Coding Challenge #1
Author: Nicholas Pena (dragontail)
In the main directory, run the shell script run.sh
. This will run /src/sessionization.py
, which reads the log file located at /input/log.csv
in order to determine the user sessions. The Python script will then write the output of all the sessions to /output/sessionization.txt
.
A user's session begins when they first access a file on the EDGAR database. There will be a number, defined by /input/inactivity_period.txt
where, after that many seconds, a user's session will end if there has not been any activity in that time.

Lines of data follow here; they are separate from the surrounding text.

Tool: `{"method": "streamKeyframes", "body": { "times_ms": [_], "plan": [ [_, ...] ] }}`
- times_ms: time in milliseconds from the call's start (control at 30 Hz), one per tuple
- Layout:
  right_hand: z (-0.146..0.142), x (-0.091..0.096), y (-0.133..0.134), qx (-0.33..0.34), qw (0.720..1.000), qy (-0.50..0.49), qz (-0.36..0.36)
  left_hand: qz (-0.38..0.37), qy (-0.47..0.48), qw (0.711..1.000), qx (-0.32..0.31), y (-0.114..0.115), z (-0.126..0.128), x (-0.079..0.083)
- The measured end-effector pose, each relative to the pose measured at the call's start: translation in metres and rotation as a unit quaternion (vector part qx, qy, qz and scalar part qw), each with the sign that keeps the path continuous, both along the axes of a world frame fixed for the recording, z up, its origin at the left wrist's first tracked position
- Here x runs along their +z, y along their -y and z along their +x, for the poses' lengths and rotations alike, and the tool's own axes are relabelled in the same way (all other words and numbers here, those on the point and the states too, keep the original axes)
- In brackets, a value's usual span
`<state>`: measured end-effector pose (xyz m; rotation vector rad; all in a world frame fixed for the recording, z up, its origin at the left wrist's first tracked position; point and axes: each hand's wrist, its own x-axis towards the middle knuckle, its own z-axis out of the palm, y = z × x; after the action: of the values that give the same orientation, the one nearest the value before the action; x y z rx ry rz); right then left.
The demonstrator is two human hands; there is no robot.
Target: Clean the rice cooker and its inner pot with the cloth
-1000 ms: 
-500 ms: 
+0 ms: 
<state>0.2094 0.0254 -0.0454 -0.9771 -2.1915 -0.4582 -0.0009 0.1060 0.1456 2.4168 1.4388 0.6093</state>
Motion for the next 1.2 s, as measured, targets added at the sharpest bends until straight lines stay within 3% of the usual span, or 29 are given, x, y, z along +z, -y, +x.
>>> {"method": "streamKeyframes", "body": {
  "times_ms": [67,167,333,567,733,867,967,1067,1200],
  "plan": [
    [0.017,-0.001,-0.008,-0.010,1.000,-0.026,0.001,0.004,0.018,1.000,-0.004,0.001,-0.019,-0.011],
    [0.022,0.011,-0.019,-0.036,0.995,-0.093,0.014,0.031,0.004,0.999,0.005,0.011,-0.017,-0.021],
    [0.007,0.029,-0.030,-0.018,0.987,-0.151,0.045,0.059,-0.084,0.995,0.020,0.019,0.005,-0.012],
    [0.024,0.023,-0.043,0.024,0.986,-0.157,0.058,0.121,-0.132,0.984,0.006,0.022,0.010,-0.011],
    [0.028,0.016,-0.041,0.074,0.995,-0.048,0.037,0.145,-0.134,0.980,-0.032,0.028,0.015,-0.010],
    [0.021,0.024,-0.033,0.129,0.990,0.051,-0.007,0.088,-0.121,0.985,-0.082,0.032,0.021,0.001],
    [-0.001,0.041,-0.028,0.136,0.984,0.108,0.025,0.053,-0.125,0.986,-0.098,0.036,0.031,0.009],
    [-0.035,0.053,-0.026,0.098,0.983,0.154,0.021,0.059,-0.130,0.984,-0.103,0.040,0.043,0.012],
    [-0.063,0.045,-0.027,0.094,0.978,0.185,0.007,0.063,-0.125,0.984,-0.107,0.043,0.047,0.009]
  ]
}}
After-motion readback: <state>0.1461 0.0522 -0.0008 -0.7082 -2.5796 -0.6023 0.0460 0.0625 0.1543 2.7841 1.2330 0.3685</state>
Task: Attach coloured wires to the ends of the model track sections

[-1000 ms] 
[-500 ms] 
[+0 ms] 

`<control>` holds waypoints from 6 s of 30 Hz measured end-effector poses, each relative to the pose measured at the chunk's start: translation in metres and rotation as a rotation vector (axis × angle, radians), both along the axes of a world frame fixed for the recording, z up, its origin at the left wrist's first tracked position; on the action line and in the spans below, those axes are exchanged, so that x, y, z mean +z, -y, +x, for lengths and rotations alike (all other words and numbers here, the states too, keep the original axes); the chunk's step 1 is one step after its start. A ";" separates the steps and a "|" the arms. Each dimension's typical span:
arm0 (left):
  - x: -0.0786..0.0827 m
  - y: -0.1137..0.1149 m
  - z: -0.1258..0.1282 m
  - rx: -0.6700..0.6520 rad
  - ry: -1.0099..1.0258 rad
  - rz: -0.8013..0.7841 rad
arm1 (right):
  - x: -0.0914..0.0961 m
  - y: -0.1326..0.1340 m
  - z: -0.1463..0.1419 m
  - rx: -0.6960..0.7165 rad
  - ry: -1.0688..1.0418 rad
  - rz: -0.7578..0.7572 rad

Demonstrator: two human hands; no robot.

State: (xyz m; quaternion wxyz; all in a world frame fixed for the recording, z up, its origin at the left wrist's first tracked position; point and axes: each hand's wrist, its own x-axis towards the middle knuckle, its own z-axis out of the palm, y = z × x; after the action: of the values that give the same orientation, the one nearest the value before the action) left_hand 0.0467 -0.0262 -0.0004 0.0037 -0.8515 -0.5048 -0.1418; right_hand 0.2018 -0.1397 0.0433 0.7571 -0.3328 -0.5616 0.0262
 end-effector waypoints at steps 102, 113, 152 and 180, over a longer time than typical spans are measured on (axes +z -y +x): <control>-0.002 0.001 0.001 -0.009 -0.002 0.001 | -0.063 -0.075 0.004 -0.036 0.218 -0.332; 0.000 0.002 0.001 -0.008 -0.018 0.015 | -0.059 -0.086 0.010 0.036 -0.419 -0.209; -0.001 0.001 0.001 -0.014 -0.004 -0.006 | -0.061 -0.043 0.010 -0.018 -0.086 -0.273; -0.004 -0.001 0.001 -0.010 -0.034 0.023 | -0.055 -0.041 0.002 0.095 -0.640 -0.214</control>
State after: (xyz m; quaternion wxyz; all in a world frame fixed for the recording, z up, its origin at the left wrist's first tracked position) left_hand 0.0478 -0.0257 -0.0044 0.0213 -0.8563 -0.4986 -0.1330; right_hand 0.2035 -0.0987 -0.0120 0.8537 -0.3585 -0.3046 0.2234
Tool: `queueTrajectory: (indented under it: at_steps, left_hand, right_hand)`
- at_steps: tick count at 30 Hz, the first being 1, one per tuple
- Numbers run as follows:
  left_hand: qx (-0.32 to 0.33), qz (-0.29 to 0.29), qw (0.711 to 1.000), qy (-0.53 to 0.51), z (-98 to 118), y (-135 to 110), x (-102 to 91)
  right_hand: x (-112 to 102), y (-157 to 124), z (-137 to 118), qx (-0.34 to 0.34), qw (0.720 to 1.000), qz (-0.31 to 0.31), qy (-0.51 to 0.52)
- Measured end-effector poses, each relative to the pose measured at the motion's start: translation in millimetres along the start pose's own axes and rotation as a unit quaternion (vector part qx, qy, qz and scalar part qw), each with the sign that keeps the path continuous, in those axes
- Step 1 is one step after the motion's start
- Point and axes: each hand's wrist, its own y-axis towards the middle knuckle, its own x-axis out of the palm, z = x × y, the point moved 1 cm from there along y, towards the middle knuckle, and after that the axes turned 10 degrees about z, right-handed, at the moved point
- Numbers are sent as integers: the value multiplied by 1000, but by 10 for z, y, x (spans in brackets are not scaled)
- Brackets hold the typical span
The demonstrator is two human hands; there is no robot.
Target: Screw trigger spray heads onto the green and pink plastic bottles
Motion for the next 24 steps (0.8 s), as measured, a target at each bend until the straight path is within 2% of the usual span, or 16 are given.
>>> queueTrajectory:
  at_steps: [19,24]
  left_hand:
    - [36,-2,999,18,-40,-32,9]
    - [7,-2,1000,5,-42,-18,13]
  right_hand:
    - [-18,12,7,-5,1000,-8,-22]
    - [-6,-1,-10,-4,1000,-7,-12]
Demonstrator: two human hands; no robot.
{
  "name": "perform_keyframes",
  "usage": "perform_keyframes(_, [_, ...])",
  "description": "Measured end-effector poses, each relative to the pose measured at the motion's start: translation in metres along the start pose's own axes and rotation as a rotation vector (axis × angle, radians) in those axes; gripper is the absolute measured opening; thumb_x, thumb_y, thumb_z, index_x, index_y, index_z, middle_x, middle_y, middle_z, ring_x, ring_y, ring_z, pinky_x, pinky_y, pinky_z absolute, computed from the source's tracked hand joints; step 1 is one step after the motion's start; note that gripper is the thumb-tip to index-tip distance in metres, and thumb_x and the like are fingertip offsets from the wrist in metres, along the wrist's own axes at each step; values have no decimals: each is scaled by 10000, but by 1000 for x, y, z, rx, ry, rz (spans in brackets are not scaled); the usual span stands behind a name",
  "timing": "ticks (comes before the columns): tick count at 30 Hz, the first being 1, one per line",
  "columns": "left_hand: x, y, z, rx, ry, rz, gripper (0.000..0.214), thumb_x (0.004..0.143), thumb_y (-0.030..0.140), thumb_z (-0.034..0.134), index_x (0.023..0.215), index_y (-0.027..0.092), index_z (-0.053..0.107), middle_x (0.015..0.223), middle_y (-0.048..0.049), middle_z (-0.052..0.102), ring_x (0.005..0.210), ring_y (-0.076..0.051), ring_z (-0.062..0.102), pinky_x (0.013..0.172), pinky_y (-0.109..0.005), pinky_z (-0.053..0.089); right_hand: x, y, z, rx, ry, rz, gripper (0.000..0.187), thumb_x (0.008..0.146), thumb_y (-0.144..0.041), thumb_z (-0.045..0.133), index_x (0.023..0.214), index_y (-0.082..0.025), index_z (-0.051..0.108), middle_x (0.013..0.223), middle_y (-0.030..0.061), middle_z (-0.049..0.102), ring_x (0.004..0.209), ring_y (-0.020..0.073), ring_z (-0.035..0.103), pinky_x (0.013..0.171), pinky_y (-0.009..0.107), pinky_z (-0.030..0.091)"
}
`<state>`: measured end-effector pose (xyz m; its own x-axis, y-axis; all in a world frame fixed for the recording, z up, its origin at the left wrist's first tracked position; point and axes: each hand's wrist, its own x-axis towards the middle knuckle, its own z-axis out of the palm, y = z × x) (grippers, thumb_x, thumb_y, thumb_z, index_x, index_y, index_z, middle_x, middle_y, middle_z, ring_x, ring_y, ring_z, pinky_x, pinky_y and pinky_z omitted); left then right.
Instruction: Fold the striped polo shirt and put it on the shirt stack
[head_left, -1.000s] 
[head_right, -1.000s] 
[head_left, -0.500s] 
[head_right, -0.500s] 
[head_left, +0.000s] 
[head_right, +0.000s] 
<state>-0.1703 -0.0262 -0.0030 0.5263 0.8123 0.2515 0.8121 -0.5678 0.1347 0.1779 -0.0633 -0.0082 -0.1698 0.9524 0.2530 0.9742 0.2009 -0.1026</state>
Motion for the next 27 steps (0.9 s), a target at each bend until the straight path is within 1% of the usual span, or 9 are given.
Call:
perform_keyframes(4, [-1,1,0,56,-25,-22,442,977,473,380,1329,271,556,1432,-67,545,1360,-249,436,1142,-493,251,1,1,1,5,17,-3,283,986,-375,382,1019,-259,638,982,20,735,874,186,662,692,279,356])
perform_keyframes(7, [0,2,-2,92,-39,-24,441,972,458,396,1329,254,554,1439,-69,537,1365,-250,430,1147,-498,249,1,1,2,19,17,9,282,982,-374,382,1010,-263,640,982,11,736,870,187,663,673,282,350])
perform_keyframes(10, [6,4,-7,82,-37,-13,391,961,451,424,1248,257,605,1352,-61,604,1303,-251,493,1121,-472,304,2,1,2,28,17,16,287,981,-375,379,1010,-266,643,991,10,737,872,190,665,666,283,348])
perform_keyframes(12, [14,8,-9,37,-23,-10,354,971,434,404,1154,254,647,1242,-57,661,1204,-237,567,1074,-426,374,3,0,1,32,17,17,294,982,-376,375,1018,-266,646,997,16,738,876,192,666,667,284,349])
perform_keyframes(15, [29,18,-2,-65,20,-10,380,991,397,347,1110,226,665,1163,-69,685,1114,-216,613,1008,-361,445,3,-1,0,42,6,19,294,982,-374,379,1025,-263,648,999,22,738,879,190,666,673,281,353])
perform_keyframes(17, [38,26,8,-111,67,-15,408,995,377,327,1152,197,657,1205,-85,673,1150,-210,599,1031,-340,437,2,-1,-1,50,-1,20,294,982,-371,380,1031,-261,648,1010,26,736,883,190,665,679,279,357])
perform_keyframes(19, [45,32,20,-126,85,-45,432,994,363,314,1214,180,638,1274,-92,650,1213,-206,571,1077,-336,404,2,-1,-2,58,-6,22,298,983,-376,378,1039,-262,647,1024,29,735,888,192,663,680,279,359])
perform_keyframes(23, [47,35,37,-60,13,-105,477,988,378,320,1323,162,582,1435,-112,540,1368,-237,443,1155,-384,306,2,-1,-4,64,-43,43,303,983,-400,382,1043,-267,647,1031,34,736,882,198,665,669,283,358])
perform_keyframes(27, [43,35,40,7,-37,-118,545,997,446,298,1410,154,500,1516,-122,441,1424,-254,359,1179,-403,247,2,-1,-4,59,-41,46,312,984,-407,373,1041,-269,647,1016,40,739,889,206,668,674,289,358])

- Read the inactivity_period.txt file in order to get the inactivity period
- Read through log.csv to obtain logs
- Read the first row in order to determine the order of columns for the proceeding rows
- Start reading rows
- Get the corresponding fields, create Session objects, return a list of sessions
- Extract the sessions from the logs
- Go through each line in the logs
- Create a timestamp with the date + time fields
- Keep track of the current ongoing sessions with a dictionary mapping ip addresses to tuples with the following:
(timeOfFirstAccess, timeOfMostRecentAccess, numberOfAccesses)
- If the timestamp has changed from the previous time, check current sessions to remove inactive ones that have expired
- Add the sessions to remove to a list called userSessions
- At the end of the file, add all of the current sessions to userSessions as they have ended
- Go through each line in the logs
- With userSessions, write the sessions to outputFile